WHAT THE TASK REQUIRES
Report back the lines in this listing that carry the string "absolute".

***

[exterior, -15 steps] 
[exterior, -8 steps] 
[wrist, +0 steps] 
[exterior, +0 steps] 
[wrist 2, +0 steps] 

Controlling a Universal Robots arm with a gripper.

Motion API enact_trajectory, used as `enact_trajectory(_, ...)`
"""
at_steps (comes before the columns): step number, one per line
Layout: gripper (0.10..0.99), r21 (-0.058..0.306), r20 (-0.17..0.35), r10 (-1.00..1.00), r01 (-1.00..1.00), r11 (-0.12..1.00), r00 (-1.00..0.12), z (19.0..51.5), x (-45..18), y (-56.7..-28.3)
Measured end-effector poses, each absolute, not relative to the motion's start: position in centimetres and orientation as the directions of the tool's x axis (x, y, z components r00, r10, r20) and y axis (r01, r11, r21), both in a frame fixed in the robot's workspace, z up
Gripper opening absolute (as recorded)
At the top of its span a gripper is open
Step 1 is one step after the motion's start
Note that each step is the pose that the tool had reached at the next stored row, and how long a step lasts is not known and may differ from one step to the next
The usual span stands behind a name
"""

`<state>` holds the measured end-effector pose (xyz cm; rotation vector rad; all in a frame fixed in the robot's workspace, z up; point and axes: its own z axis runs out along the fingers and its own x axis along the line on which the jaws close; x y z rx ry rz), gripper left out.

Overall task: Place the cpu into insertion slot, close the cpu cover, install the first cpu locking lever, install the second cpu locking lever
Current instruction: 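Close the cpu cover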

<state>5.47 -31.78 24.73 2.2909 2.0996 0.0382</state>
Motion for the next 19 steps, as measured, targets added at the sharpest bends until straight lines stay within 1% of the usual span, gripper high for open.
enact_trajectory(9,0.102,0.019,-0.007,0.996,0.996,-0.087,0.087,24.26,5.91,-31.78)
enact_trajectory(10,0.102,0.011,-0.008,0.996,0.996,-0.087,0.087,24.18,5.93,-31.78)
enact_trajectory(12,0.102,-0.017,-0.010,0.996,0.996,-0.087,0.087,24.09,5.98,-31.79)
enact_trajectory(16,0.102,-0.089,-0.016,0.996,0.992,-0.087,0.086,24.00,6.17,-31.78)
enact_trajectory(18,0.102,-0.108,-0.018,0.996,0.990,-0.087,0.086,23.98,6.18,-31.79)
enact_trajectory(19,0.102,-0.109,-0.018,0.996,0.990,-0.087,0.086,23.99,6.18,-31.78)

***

SOLVED PROBLEM
Measured end-effector poses, each absolute, not relative to the motion's start: position in centimetres and orientation as the directions of the tool's x axis (x, y, z components r00, r10, r20) and y axis (r01, r11, r21), both in a frame fixed in the robot's workspace, z up
Gripper opening absolute (as recorded)

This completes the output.